Yesterday was Brain Day on the blogs for me, as I read this post from Andrea at A Garden of Nna Mmoy followed by this post from Kristina at AutismVox, which both dealt with neurology and brain function. If you're a regular reader here, you may already know that Kristina is mom to almost-ten-year-old Charlie, who is autistic. Andrea is not an autism blogger, but - for me - her post had as much to do with autism as Kristina's.
I don't think I can summarize either Kristina's writing or Andrea's and do them justice, so please hop on over and read them.
Go ahead. I'll wait.
You're back? You read them?
See what I mean?
When read back-to-back, the two posts raise all kinds of questions for me about the nature of "mindlessness" and the nature of "mindfulness." Are they the same thing viewed through different filters? Or are they different things entirely? And what are their relative values? And by whose standards are those values determined?
I left a fairly lengthy comment on Andrea's post, but as she is not an autism blogger she said she felt ill-equipped to respond to it.
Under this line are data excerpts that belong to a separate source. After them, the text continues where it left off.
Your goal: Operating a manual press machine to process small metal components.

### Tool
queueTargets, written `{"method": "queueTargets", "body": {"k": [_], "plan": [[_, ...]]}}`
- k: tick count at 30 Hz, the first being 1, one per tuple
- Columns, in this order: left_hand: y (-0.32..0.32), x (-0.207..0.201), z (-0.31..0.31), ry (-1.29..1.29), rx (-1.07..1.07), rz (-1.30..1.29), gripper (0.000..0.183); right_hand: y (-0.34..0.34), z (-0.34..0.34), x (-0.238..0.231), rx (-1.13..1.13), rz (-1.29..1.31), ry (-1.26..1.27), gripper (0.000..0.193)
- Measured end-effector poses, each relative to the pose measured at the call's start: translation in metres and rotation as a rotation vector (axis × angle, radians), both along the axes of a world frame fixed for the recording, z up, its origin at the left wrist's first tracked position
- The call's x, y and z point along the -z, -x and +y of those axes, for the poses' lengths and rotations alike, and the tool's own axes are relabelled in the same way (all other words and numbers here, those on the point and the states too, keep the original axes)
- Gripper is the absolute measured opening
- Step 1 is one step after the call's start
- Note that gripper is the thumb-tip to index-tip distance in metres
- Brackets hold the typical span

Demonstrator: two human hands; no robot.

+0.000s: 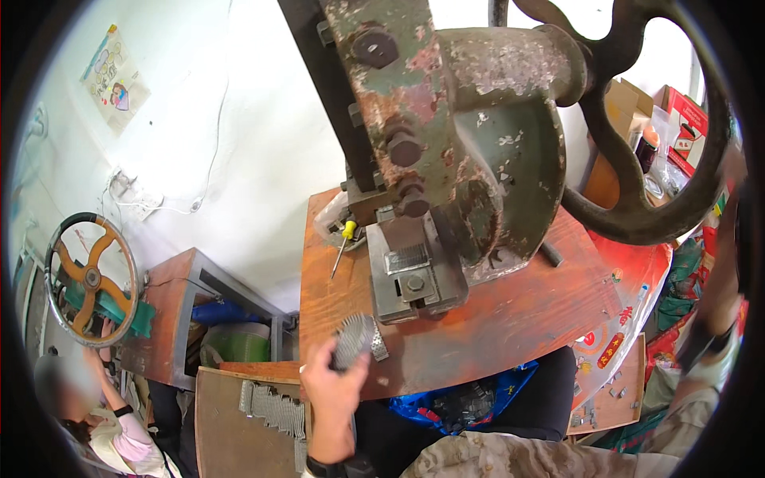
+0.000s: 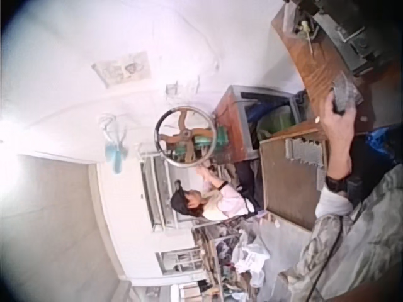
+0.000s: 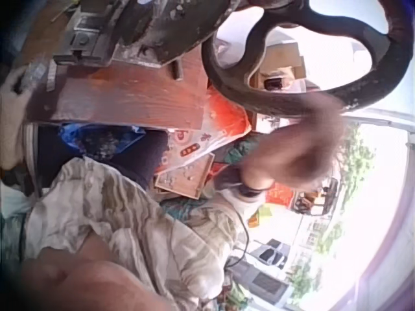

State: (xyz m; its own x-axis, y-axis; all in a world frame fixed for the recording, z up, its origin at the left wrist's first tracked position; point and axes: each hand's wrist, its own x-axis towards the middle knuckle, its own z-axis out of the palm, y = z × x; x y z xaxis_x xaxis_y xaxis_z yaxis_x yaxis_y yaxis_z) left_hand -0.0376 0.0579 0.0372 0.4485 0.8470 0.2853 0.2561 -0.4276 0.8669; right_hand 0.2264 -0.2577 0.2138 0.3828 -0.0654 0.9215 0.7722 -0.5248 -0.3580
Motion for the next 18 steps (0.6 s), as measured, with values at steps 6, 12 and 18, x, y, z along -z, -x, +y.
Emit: {"method": "queueTargets", "body": {"k": [6,12,18], "plan": [[-0.028,0.053,-0.059,-0.444,0.314,0.081,0.047,0.043,0.067,0.162,-0.886,0.023,0.934,0.048],[-0.037,0.057,-0.069,-0.278,0.266,0.149,0.075,0.081,0.123,0.202,-0.891,0.054,1.066,0.072],[-0.037,0.044,-0.070,-0.162,0.239,0.119,0.078,0.065,0.137,0.206,-0.706,0.106,1.101,0.066]]}}
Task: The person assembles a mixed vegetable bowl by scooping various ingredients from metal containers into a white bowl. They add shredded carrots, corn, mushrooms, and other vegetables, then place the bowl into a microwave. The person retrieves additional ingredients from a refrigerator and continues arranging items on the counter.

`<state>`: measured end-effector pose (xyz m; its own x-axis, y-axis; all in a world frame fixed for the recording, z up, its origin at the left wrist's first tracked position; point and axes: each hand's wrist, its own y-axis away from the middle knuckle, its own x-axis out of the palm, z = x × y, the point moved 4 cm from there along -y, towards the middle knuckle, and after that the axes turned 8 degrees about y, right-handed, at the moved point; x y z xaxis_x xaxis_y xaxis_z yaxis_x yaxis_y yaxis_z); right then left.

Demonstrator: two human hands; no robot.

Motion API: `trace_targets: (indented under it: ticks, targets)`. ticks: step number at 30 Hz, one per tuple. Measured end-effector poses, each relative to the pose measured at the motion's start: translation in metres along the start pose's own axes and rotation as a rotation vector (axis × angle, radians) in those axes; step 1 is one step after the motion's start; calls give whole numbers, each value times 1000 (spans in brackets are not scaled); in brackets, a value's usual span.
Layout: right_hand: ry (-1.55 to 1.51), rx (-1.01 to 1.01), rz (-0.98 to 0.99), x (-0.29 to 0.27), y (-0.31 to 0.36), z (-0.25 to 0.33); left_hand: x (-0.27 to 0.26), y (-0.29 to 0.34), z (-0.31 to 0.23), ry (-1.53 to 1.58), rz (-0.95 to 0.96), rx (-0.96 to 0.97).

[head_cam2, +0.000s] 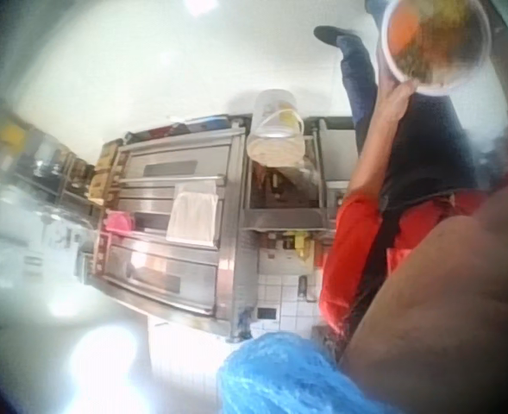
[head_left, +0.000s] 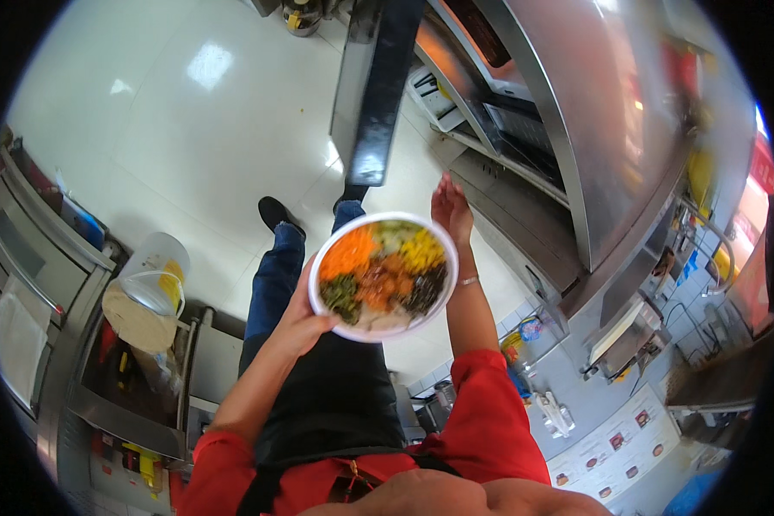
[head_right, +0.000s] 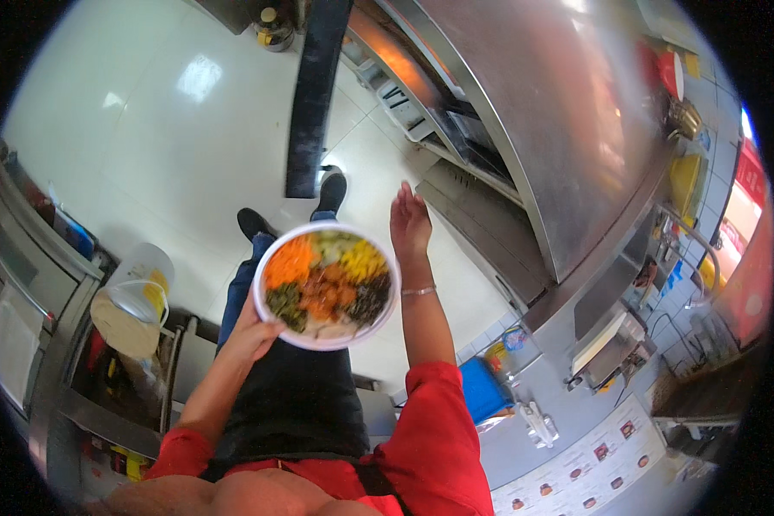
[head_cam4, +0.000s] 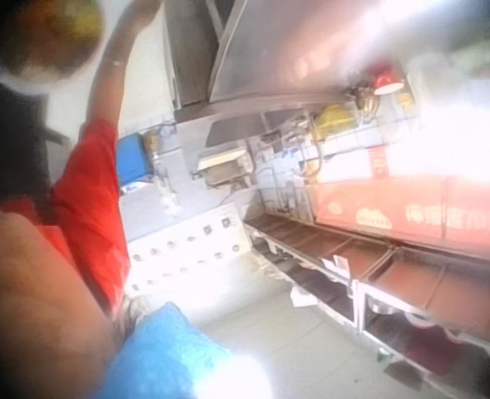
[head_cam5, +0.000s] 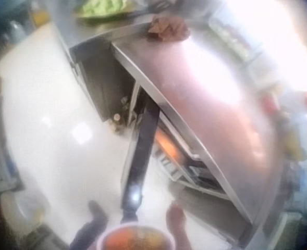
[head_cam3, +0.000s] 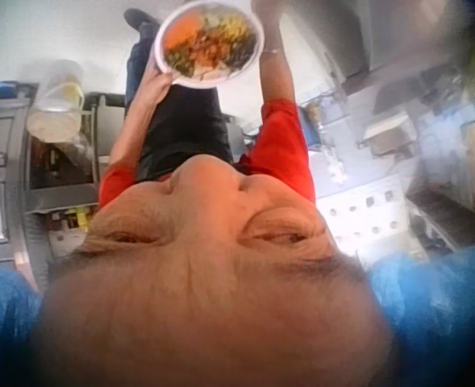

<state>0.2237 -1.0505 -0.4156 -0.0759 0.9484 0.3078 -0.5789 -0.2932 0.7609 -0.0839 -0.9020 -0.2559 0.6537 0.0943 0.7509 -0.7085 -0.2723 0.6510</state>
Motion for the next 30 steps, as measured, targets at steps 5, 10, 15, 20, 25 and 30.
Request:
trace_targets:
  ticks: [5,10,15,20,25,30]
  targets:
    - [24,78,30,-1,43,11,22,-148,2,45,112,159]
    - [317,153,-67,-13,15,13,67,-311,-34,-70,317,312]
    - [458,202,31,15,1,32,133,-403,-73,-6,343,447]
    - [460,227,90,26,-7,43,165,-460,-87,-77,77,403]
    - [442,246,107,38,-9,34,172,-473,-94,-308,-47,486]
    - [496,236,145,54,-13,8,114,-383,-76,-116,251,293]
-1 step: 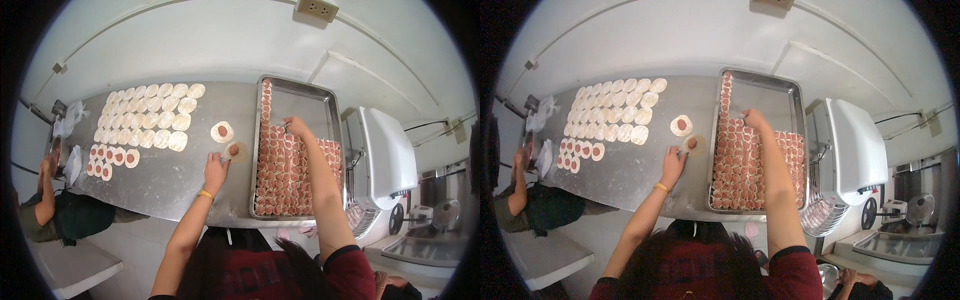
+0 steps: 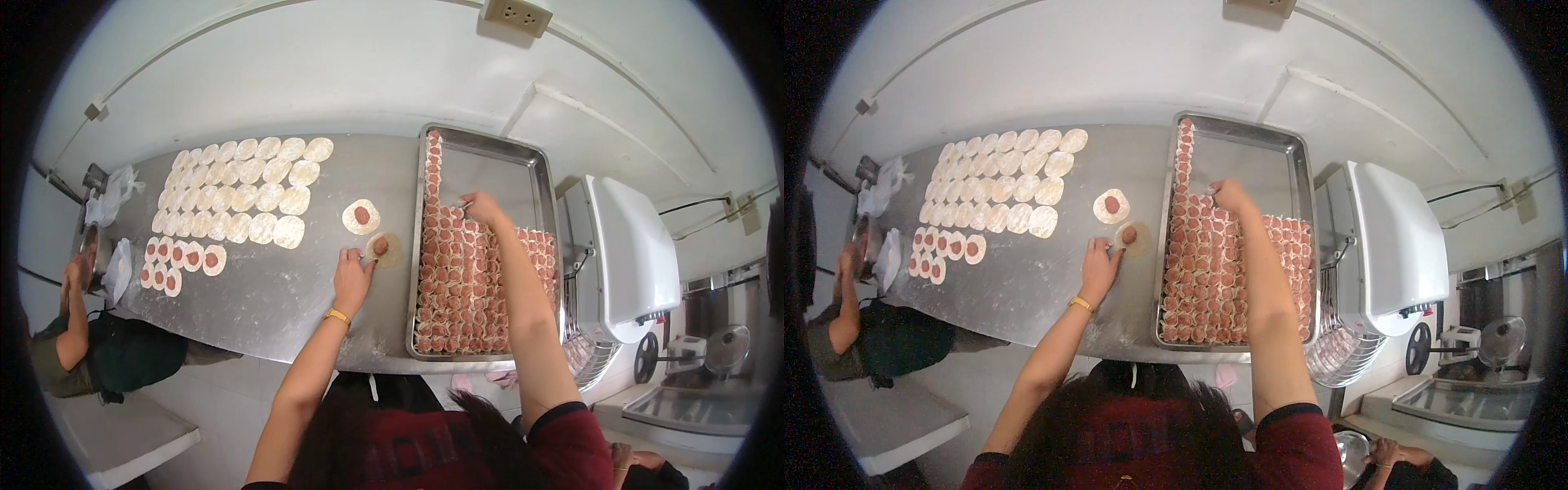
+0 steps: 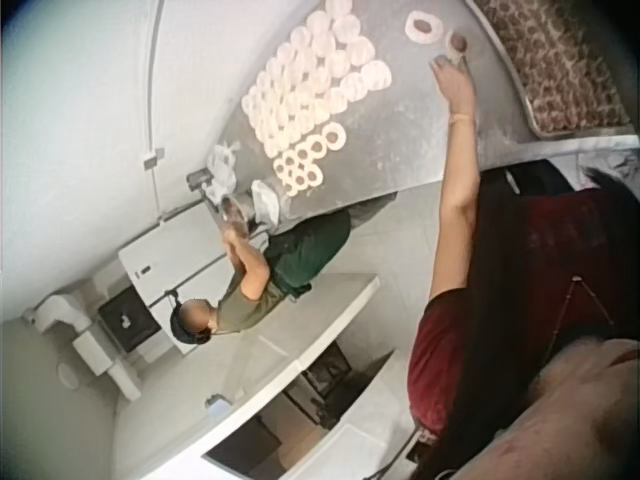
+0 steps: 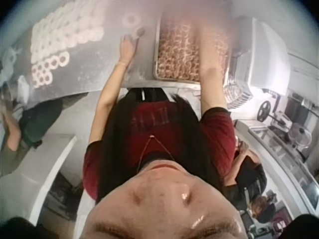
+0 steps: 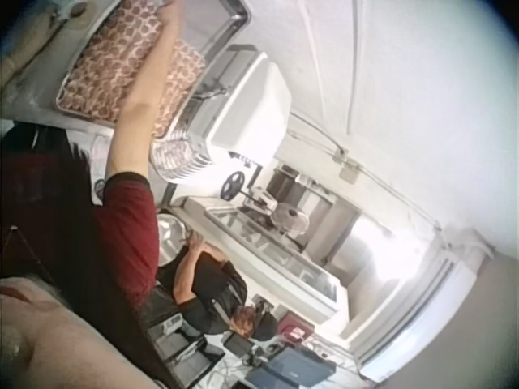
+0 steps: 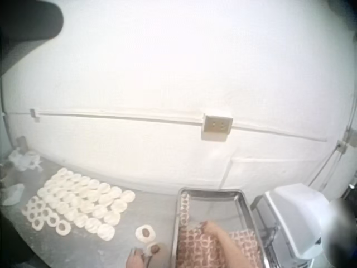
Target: The person places small meat portions onto round dough discs, folds them into dumplings, and arranges them on a metal tray. Another person works alongside, performing the same task on the same table.
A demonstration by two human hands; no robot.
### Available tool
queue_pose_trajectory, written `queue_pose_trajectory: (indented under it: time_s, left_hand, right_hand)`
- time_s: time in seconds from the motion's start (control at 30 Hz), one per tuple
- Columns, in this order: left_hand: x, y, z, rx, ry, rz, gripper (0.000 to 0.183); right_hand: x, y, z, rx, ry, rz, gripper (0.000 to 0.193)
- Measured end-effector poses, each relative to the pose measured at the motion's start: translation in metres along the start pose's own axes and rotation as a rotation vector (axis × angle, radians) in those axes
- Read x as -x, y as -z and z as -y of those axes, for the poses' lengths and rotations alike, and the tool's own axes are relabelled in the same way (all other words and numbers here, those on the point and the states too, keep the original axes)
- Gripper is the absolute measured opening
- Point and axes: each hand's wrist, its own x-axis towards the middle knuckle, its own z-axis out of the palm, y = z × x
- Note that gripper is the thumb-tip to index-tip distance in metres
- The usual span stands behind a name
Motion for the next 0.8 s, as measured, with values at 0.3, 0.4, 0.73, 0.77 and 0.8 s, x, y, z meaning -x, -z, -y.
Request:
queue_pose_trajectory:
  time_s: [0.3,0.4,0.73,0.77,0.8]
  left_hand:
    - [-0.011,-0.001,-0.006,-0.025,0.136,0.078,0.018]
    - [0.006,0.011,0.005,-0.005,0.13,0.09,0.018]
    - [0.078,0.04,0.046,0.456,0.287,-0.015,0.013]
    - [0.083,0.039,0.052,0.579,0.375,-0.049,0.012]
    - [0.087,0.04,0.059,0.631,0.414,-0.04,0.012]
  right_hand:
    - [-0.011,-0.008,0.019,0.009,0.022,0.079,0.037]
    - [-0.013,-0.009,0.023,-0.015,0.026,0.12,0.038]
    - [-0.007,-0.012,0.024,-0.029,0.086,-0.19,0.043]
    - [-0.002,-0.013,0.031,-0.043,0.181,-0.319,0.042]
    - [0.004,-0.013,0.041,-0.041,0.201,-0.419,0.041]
I'd love to hear what anyone else thinks about any of these issues.
My comment, in case you didn't scroll down that far when you were reading:
This is a fascinating post for me on a number of levels, but primarily because my son has autism and language is a challenge for him. I wonder about his "internal monologue" - is it as constant as mine? Is it language-driven, as mine is, or is it altogether different? Is his internal monologue more experience-based, more driven by emotion, color, sound? (It seems to me that he is much more attuned to those things and experiences them more acutely than me, at any rate.)
So, then, I wonder - to what extent is Bud experiencing - really, genuinely EXPERIENCING - more than I am, with all my words spilling over and diluting the experience itself?
And then... what does that say about the way we look at and define "disability"?
You wrote: "I have, once or twice, used the opportunity of a long meeting in which I had nothing to contribute or a presentation to enter a mini trance, and then had a question directed at me--and the difficulty of understanding, first of all, that the sounds had meanings, and I was expected to do something with them; and then determining what those meanings were, and what meanings I should be directing back, and how; and the sensation of those words coming from a long way away, as if I were unconnected to them, and the sounds coming out of my mouth were unconnected to me, was odd, though not unpleasant ... Even the feeling of speaking is different, as if one's mouth and tongue and throat are thick. Speaking is effort."
And I wonder: Is this what my son experiences every day?